One e-mail worried him, though. It was supposedly from “Antonio Cabrera,” one of his Microsoft clients in Moscow. It was actually from Mohammed Jibril. The timetable had just been sped up. Rather than having a leisurely seven days to reach Atlanta and Savannah, he now had only four. Nadir wasn't sure it was even possible. But what was he going to do, write back and say no?

 

It was 4:37 in the morning in Washington, 11:37
A.M.
in Gaza.

Marine One touched down on the icy South Lawn as the freezing rains intensified and the National Weather Service began issuing severe winter storm warnings for the District of Columbia and most counties in Maryland and Virginia. A moment later, the backup chopper landed, as well, and Agent Sanchez breathed a sigh of relief.

“All units, Gambit is secure at the Ranch,” Agent Sanchez said into her wrist-mounted microphone, once they were in the Oval Office and beginning to dry off.

Sanchez turned to the president, on the phone to the Residence to check in with his wife. The First Lady had been up for hours, tracking developments on television, getting regular updates from the Situation Room, and working the phones to alert family and friends to pray for the wounded and for the families of those who'd been killed.

“Mr. President, the vice president is on the way,” Sanchez said, catching MacPherson's eye. “Where would you like everyone to gather?”

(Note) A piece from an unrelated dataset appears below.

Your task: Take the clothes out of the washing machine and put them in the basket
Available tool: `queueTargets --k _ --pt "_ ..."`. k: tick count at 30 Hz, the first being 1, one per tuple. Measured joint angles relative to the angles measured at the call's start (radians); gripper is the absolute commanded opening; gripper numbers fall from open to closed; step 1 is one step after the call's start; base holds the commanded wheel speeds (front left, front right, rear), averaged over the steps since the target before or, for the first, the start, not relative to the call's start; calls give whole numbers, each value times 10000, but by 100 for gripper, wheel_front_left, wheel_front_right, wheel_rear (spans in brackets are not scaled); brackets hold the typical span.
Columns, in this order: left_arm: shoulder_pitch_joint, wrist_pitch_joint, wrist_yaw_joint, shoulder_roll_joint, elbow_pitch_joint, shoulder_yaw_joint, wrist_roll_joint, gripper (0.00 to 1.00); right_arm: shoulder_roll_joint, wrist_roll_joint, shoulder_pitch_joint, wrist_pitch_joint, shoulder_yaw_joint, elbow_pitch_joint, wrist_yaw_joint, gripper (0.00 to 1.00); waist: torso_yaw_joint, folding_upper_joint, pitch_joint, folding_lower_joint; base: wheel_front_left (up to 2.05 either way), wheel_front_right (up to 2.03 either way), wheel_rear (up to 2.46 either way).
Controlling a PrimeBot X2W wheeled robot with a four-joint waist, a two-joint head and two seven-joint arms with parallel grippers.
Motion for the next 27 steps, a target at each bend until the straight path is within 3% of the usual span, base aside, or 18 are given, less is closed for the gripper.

Bob Corsetti and Marsha Kirkpatrick entered into the room. A few seconds later, Defense Secretary Trainor and Chuck Murray joined them.

The president told Sanchez to have the vice president meet them in the Situation Room in ten minutes. The rest of the group began going over a list of questions Corsetti had worked up. Had any of the DSS agents survived? Were Bennett and his team safe? How were they going to get them out? Should Murray hold a press conference? Should the president? What would they say? What could they say?

 

No one said a word.

Bennett felt sorry for his friends Galishnikov and Sa'id. They were businessmen, not criminals or commandos. They deserved better than this. They were used to the Plaza and the Ritz and the Waldorf Astoria. They were used to
five-star
hotels, not
no-star
hotels, and they certainly weren't used to being treated more like fugitives than like trusted allies, not since Galishnikov had emigrated to Israel, anyway. Still, neither had much of a choice, and they knew it, so they kept quiet.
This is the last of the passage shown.